Merge No No When you select the Merge checkbox, if the record exists, it is updated by running the MERGE query. If the record does not exist, it is inserted.
Merge On Columns Yes No

Merge On Columns is available only when the Merge checkbox is selected. Enter the names of the columns on which the merge operation must be performed. For more than one column, enter the column names separated by comma. The column names are not case-sensitive.

Note: Provide all the column names in uppercase in Parquet, Avro, XML, or JSON format.

Input

For User, Table, and Named stage types, all the fields in the SQL Builder tab that have the Values column selected are a part of the Input tab. The information in the schema depends on the fields selected on the SQL Builder tab.

For Stage Type=Amazon S3, the schema on the Input tab is populated based on the file format selected on the General tab.

The Input tab displays the input schema of the activity as a tree structure.

The loadOptions field is not available when the Stage Type is Amazon S3 on the General tab and when the Merge checkbox is selected on the Advanced tab.

Output

The Output tab shows the output schema of the activity as a tree structure. The output is read-only. The Output tab displays the following fields:

Column Name Description
FILE Name of source file and relative path to the file
STATUS

Contains the following options: loaded, load failed, load_skipped, or partially_loaded.

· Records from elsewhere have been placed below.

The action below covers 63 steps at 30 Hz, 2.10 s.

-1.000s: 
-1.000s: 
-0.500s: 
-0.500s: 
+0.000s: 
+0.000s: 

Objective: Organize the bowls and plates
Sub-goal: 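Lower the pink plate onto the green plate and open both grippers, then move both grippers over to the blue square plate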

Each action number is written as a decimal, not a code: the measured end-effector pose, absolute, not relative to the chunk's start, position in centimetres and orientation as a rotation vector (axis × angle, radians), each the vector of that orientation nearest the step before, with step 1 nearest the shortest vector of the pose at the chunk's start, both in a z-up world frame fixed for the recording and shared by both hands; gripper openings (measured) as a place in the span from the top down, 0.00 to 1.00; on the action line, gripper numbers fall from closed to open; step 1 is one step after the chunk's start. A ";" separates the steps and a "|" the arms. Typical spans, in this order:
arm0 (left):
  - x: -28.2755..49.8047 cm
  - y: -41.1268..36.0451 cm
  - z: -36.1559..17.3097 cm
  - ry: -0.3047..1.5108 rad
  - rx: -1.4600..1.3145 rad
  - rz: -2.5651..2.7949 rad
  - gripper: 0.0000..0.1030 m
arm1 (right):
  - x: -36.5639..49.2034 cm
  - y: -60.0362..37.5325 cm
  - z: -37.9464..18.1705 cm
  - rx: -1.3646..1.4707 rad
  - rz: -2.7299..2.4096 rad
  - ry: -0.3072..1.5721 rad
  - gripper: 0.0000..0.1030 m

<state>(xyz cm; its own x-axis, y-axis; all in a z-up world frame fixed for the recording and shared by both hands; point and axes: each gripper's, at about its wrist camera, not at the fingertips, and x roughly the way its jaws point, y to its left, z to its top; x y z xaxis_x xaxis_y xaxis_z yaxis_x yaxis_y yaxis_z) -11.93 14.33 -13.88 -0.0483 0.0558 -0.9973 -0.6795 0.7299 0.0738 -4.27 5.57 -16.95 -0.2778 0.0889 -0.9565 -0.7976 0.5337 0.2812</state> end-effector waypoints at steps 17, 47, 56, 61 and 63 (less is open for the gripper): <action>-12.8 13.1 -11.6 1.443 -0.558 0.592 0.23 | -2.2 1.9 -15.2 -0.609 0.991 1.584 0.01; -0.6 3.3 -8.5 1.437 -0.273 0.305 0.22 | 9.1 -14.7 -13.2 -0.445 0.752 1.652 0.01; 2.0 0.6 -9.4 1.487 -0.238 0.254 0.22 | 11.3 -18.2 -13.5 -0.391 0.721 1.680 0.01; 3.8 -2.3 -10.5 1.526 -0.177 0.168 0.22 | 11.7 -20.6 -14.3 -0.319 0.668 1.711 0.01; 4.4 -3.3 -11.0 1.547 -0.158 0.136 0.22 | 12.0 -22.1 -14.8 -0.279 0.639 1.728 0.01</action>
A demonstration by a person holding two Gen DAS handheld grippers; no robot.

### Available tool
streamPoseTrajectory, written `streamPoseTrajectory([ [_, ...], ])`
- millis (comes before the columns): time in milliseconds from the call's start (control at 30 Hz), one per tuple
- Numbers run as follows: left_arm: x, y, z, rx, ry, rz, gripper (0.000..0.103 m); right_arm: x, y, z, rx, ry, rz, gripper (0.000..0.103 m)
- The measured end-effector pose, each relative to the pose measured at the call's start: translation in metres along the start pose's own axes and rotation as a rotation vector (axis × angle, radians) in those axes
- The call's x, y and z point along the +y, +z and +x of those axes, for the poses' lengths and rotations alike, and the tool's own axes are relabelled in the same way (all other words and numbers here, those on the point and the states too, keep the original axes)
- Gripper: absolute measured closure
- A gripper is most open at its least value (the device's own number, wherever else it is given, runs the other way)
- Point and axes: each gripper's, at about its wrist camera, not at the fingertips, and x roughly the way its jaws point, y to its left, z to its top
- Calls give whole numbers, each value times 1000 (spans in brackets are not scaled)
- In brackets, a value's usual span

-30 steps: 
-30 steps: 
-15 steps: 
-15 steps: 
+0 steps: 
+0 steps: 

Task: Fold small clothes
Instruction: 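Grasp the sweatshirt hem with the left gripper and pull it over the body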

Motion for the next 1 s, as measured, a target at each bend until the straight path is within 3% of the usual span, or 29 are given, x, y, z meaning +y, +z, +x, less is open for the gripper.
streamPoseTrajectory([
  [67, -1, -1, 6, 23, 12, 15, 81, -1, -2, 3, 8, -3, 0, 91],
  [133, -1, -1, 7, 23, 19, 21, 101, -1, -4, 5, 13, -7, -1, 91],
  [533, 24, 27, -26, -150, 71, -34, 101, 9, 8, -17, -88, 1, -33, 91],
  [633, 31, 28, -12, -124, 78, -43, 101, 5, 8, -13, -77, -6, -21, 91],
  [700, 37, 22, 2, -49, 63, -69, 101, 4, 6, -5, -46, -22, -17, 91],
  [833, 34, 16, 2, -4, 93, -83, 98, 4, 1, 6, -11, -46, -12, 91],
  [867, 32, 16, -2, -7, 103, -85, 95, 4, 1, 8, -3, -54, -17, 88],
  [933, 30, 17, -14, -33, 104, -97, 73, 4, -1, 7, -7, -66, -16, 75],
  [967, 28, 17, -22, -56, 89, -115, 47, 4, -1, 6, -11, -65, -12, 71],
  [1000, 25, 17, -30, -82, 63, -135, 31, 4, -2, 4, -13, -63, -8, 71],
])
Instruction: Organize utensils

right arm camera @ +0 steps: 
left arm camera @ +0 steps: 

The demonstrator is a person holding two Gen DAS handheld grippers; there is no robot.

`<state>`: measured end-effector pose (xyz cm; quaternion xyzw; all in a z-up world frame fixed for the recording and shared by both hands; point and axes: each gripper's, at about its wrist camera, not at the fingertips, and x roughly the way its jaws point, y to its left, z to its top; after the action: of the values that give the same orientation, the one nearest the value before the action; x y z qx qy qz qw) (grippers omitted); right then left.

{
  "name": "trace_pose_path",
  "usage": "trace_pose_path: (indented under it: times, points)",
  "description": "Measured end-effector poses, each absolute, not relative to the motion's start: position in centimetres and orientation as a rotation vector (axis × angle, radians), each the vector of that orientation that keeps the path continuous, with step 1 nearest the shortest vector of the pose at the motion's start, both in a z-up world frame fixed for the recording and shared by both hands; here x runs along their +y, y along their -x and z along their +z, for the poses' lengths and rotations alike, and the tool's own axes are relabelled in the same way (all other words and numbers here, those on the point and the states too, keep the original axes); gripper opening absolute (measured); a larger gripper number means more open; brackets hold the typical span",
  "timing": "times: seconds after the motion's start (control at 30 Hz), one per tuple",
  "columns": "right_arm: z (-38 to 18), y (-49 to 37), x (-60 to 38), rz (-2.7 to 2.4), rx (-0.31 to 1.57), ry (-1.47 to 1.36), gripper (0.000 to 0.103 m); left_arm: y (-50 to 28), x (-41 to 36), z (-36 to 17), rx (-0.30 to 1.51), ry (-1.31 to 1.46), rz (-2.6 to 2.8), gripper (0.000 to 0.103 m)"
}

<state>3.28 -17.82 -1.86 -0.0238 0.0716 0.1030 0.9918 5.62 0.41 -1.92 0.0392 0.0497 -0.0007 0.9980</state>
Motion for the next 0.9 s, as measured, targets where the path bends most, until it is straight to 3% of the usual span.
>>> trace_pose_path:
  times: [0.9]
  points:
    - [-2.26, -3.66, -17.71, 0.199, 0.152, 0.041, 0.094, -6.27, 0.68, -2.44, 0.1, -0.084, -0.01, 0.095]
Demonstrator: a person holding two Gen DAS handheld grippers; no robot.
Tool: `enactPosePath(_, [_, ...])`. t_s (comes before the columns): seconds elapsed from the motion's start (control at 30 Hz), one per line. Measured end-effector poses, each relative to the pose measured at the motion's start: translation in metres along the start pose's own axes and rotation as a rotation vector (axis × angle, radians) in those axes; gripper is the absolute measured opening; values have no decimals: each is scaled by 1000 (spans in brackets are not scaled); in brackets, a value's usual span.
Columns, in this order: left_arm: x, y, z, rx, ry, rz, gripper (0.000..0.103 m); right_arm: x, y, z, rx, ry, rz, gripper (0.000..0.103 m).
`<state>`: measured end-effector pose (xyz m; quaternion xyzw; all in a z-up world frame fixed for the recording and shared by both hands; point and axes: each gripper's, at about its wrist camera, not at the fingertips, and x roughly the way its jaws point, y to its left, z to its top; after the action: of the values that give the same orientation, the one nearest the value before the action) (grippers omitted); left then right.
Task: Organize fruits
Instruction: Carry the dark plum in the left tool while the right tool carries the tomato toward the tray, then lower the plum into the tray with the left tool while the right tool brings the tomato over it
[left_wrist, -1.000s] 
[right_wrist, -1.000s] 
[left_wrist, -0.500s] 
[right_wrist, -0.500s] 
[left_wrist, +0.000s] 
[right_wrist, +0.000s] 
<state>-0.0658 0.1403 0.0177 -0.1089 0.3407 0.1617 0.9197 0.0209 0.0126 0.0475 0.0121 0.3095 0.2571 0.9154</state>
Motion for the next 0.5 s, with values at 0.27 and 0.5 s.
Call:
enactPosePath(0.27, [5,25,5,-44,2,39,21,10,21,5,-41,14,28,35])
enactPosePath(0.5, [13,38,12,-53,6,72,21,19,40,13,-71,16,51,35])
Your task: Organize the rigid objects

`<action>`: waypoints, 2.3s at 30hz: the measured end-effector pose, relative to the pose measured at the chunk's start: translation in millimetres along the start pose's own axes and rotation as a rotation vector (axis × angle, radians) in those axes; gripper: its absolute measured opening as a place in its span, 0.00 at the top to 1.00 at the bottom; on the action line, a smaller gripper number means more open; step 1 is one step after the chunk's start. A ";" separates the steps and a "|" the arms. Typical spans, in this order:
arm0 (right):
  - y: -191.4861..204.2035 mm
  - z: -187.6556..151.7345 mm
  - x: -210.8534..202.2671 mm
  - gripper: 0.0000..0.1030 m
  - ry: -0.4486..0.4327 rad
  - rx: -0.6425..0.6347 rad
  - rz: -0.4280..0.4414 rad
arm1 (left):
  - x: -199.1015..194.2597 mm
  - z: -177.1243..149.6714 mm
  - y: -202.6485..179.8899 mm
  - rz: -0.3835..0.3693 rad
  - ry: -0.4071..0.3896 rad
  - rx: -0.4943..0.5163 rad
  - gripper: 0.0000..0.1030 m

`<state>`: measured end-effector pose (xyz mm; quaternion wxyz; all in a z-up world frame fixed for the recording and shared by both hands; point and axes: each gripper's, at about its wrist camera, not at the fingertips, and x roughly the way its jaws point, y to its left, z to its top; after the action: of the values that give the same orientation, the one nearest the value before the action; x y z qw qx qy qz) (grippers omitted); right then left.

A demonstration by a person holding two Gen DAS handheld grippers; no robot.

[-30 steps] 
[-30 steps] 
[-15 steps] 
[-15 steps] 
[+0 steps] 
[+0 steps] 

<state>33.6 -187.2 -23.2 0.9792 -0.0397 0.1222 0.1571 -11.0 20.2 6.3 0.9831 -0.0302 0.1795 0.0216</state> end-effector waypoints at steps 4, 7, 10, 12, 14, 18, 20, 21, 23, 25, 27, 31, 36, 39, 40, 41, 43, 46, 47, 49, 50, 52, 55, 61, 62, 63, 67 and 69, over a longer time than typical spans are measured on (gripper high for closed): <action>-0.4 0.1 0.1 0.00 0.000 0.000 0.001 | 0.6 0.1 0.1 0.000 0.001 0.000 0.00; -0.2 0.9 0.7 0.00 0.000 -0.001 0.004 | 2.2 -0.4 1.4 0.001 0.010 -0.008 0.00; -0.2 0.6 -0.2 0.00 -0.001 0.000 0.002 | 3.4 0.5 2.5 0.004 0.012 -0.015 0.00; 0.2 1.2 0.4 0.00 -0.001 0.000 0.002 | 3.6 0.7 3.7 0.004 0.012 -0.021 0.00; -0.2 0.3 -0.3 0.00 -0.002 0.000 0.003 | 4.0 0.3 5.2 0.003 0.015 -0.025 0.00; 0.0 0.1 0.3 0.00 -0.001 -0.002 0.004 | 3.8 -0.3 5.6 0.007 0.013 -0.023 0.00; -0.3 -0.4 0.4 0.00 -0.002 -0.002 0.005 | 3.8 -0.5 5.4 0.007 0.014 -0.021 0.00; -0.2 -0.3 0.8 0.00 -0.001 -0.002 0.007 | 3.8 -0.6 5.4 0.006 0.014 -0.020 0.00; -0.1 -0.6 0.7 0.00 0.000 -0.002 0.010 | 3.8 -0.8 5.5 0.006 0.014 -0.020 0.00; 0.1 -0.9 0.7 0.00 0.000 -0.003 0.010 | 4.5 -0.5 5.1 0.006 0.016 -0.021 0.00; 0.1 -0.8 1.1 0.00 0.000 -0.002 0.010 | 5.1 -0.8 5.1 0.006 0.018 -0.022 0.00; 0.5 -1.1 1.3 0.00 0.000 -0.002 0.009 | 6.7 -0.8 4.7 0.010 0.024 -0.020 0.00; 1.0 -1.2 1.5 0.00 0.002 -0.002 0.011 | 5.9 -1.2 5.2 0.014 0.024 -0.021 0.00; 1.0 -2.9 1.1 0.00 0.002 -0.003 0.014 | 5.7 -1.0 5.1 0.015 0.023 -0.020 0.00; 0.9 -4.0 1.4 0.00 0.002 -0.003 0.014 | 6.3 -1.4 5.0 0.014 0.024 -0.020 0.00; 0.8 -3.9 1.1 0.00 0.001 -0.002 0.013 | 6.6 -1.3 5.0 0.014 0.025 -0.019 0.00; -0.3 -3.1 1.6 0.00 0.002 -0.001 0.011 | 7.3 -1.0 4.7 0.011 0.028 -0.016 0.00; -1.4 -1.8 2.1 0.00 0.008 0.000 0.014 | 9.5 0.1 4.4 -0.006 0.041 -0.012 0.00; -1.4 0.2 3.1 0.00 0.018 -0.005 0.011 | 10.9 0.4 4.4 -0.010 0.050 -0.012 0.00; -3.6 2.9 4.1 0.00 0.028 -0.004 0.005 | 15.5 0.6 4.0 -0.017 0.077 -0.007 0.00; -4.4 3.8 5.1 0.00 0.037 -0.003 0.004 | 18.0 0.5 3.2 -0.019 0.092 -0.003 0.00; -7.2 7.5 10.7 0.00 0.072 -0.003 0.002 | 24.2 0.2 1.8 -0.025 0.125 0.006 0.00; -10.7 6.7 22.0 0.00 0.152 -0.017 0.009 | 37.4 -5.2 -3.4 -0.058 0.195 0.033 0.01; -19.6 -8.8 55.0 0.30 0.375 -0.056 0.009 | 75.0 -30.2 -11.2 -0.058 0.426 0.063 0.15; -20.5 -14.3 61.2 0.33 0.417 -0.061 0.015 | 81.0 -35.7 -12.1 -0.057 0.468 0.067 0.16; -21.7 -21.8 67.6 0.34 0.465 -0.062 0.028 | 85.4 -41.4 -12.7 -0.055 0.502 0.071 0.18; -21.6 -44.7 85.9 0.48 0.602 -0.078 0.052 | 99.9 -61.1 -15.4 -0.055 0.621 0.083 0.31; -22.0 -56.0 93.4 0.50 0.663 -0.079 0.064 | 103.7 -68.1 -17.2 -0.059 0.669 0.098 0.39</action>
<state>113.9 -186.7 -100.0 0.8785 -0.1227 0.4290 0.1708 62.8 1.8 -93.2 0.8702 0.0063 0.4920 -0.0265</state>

ROWS_PARSED Number of rows parsed from the source file
ROWS_LOADED Number of rows loaded from the source file
ERROR_LIMIT If the number of errors reaches this limit, then cancel.
ERRORS_SEEN Number of error rows in the source file
FIRST_ERROR First error of the source file
FIRST_ERROR_LINE Line number of the first error
FIRST_ERROR_CHARACTER Position of the first error character
FIRST_ERROR_COLUMN_NAME Column name of the first error
Note: If new columns are added in the source table, the target table gets altered during runtime and the new columns are added in the target table. This is applicable only when the table does not contain any columns with semi-structured data types. The alter table operation is applicable only for delimited files.

Fault

The Fault tab lists exceptions that are generated by this activity.